FERC has questionably brought in public sector energy providers in the California and western refund cases, using the legal theory that it is only asserting its jurisdiction over “transactions” between public sector entities and FERC-regulated organizations, such as the California Independent System Operator (CAISO).

“The implications for the Pacific Northwest generally and BPA specifically are huge,” Burger said. “Does this mean non-jurisdictional organizations doing business with the proposed RTO West are subject to FERC regulations?”

Ultimately, FERC’s handling of all of the nine investigations and 20 complaint proceedings now pending may have the effect of having two-and-a-half to five years of work sent back to the regulators by a federal appellate court that finds due-process has been violated by the federal regulators, said Phil Chabot, a Washington, DC-based attorney, representing Puget Sound Energy in its price complaint case.

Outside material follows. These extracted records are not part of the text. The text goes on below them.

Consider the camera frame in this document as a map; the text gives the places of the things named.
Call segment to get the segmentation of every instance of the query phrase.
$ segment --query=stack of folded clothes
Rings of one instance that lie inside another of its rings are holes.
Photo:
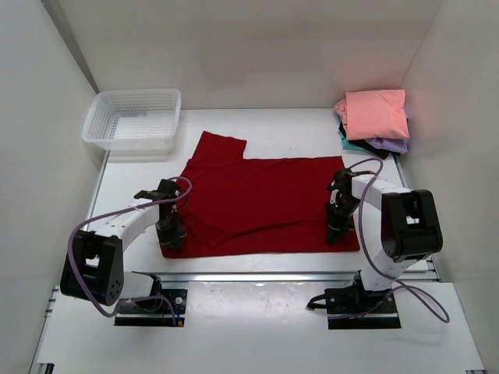
[[[385,159],[407,153],[409,131],[404,90],[347,92],[334,109],[344,150],[367,151]]]

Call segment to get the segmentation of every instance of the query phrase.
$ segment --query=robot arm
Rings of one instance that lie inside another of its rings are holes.
[[[376,177],[370,171],[353,172],[348,168],[334,174],[328,188],[331,200],[326,203],[328,243],[355,230],[352,216],[372,178]],[[442,234],[430,192],[405,189],[377,178],[367,190],[364,202],[381,211],[383,248],[372,260],[368,259],[372,263],[356,274],[351,285],[326,289],[323,295],[310,300],[308,309],[327,309],[330,328],[362,328],[368,319],[352,325],[350,316],[365,316],[375,305],[384,304],[385,310],[378,308],[377,314],[393,313],[395,301],[385,302],[393,282],[409,266],[442,248]],[[325,299],[325,305],[315,303],[321,299]],[[378,319],[377,323],[399,326],[390,317]]]
[[[137,193],[130,206],[140,206],[151,200],[172,199],[179,193],[179,185],[163,179],[157,190]],[[181,249],[185,232],[174,203],[136,208],[111,217],[95,231],[78,231],[73,241],[76,265],[90,292],[100,304],[110,306],[119,298],[147,297],[155,295],[161,289],[161,283],[154,276],[123,271],[123,253],[152,225],[156,226],[160,245]],[[97,265],[94,265],[94,261],[90,262],[95,259],[98,259]],[[68,257],[62,271],[61,292],[87,299],[75,278]]]
[[[360,200],[371,178],[374,177],[352,178],[352,198]],[[382,273],[397,279],[409,266],[441,250],[442,234],[430,192],[412,191],[377,178],[367,191],[365,202],[381,211],[383,250],[373,262]],[[372,266],[361,270],[360,277],[368,291],[386,290],[393,283]]]

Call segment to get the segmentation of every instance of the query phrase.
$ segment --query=laundry basket
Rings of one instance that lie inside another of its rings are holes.
[[[105,150],[167,150],[179,123],[178,90],[113,90],[94,99],[83,140]]]

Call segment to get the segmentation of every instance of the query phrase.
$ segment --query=red cloth
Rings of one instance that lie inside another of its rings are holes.
[[[182,173],[193,183],[179,211],[187,236],[180,252],[164,247],[163,256],[359,250],[355,232],[326,244],[326,188],[344,167],[341,157],[245,160],[245,147],[203,132]]]

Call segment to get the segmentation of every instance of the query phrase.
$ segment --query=purple folded shirt
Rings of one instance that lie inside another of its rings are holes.
[[[386,139],[386,138],[370,138],[366,141],[378,150],[389,150],[400,154],[407,153],[406,139]]]

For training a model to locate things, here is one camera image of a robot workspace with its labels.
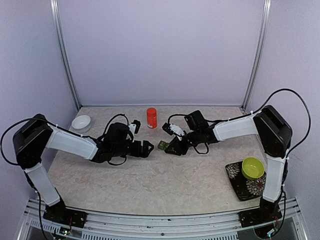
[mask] beige table surface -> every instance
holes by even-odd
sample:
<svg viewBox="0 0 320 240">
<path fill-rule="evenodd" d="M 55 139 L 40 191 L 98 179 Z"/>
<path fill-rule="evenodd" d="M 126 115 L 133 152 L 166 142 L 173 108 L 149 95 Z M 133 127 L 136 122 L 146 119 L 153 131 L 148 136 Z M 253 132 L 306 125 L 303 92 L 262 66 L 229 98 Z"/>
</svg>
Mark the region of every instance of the beige table surface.
<svg viewBox="0 0 320 240">
<path fill-rule="evenodd" d="M 136 140 L 155 145 L 149 158 L 129 156 L 121 166 L 94 163 L 59 151 L 49 176 L 67 206 L 108 213 L 133 215 L 192 215 L 255 207 L 259 199 L 238 200 L 227 177 L 225 166 L 247 157 L 263 159 L 255 136 L 244 136 L 211 144 L 207 155 L 189 149 L 184 156 L 165 154 L 157 149 L 160 140 L 173 137 L 161 126 L 172 114 L 201 110 L 208 120 L 240 116 L 238 107 L 157 106 L 158 127 L 147 127 L 146 106 L 83 107 L 78 115 L 89 115 L 92 127 L 86 134 L 97 138 L 115 114 L 123 113 L 132 122 L 141 121 Z M 118 122 L 125 122 L 122 117 Z M 171 123 L 189 132 L 183 117 Z M 114 159 L 120 162 L 123 158 Z"/>
</svg>

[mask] black tray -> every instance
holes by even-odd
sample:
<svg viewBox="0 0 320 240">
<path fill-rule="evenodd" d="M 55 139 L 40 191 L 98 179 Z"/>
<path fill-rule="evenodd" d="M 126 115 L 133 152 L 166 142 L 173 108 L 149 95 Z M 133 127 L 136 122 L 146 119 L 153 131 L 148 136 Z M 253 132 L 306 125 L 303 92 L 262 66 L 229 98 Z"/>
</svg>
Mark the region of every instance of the black tray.
<svg viewBox="0 0 320 240">
<path fill-rule="evenodd" d="M 266 173 L 262 177 L 249 180 L 242 174 L 242 162 L 235 162 L 225 166 L 226 173 L 236 196 L 240 201 L 256 199 L 262 196 L 266 185 Z"/>
</svg>

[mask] flower pattern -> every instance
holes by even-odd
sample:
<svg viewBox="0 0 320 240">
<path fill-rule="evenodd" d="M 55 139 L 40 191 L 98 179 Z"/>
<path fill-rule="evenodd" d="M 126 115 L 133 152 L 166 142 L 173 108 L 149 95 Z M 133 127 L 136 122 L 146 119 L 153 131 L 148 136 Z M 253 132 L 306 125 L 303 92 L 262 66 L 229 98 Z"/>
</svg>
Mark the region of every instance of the flower pattern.
<svg viewBox="0 0 320 240">
<path fill-rule="evenodd" d="M 226 172 L 228 173 L 229 178 L 234 179 L 240 172 L 239 163 L 229 164 L 226 166 Z"/>
<path fill-rule="evenodd" d="M 246 180 L 246 188 L 248 191 L 255 195 L 255 196 L 261 196 L 264 192 L 266 185 L 266 174 L 264 174 L 262 177 L 255 179 L 255 180 Z"/>
</svg>

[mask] green bowl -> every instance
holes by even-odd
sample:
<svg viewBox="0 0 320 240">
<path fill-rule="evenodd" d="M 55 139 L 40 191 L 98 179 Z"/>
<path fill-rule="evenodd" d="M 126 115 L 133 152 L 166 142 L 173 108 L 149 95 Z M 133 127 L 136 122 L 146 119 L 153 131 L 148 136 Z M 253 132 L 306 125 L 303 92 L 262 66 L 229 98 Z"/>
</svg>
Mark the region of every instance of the green bowl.
<svg viewBox="0 0 320 240">
<path fill-rule="evenodd" d="M 255 157 L 248 157 L 242 162 L 242 174 L 246 179 L 255 180 L 265 173 L 264 164 Z"/>
</svg>

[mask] red cylinder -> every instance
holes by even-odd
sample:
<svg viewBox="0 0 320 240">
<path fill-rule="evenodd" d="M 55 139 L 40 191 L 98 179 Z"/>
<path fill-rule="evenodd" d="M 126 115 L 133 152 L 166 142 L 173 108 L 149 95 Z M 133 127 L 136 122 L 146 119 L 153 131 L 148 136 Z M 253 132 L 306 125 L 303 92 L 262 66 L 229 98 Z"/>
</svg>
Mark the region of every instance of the red cylinder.
<svg viewBox="0 0 320 240">
<path fill-rule="evenodd" d="M 146 110 L 146 120 L 148 127 L 155 129 L 157 127 L 157 110 L 153 107 Z"/>
</svg>

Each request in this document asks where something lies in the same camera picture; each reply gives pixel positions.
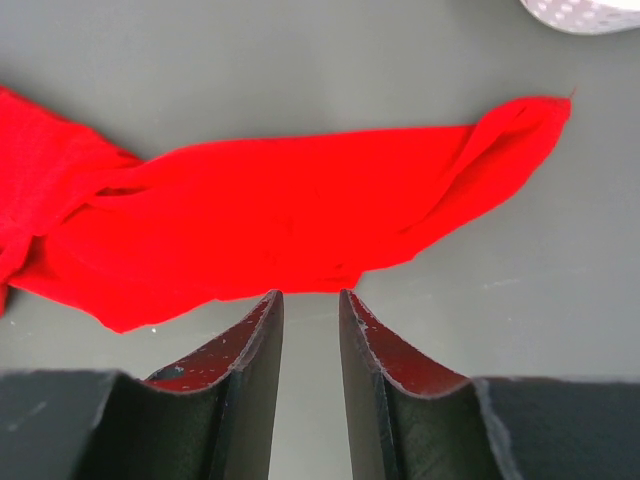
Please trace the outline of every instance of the gray surface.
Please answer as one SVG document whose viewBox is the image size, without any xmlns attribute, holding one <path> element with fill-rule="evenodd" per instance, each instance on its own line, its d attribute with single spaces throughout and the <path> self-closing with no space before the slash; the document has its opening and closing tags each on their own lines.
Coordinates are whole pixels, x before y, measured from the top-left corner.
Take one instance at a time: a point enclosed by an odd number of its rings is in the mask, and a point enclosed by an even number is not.
<svg viewBox="0 0 640 480">
<path fill-rule="evenodd" d="M 578 87 L 566 134 L 512 201 L 359 293 L 447 366 L 640 372 L 640 30 L 582 38 L 517 0 L 2 0 L 0 82 L 138 154 L 230 137 L 469 122 Z M 287 299 L 272 477 L 350 477 L 337 297 Z M 19 295 L 0 364 L 147 375 L 251 306 L 115 336 Z"/>
</svg>

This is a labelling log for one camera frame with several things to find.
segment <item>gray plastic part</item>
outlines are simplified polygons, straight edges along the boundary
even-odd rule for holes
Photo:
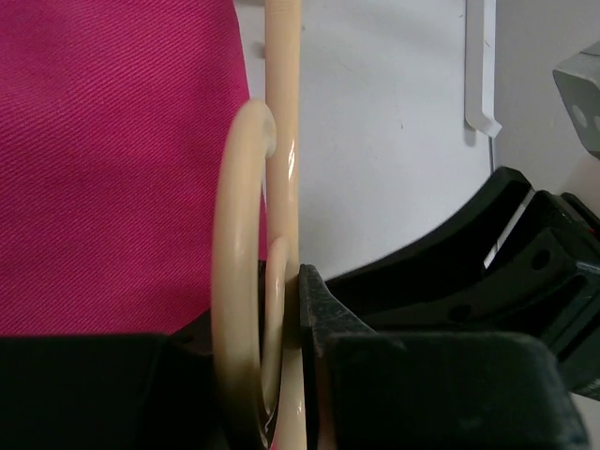
[[[553,74],[579,140],[600,159],[600,42],[560,63]]]

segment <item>white wall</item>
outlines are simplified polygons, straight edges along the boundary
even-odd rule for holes
[[[596,208],[600,161],[581,146],[552,69],[597,40],[598,0],[498,2],[496,116],[503,129],[496,140],[497,163],[522,170],[538,189],[560,192],[567,186]],[[600,403],[579,397],[577,405],[594,448],[600,448]]]
[[[263,8],[239,0],[253,96]],[[464,0],[305,0],[300,246],[325,277],[401,248],[489,176],[464,125]]]

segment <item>white plastic bracket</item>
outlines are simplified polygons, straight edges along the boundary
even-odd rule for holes
[[[465,120],[495,138],[496,0],[466,0],[465,60]]]

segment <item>pink fabric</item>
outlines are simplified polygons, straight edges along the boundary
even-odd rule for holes
[[[0,0],[0,335],[204,312],[247,99],[232,0]]]

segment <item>beige hook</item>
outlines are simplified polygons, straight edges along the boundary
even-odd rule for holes
[[[236,115],[218,184],[213,245],[213,352],[228,431],[232,439],[241,440],[239,445],[243,448],[267,448],[275,418],[278,450],[307,448],[297,287],[301,28],[301,0],[266,0],[268,108],[251,100]],[[263,161],[273,150],[266,162],[269,253],[261,365],[257,298],[259,204]]]
[[[269,247],[263,360],[259,351],[258,236],[264,159],[275,151],[275,122],[251,100],[238,112],[225,145],[213,236],[211,327],[217,387],[227,431],[243,448],[268,449],[281,374],[285,237]]]

Because FERC has “upended or ignored its own rules; it has frustrated its own investigations,” Chabot said. “This has major policy, economic and political implications for the way FERC conducts its business.”

Chabot said FERC could have saved a lot time and trouble early in the California reaction process, setting what were “fair and reasonable rates” for gas and electricity, and then arguing over that in determining who is owed what.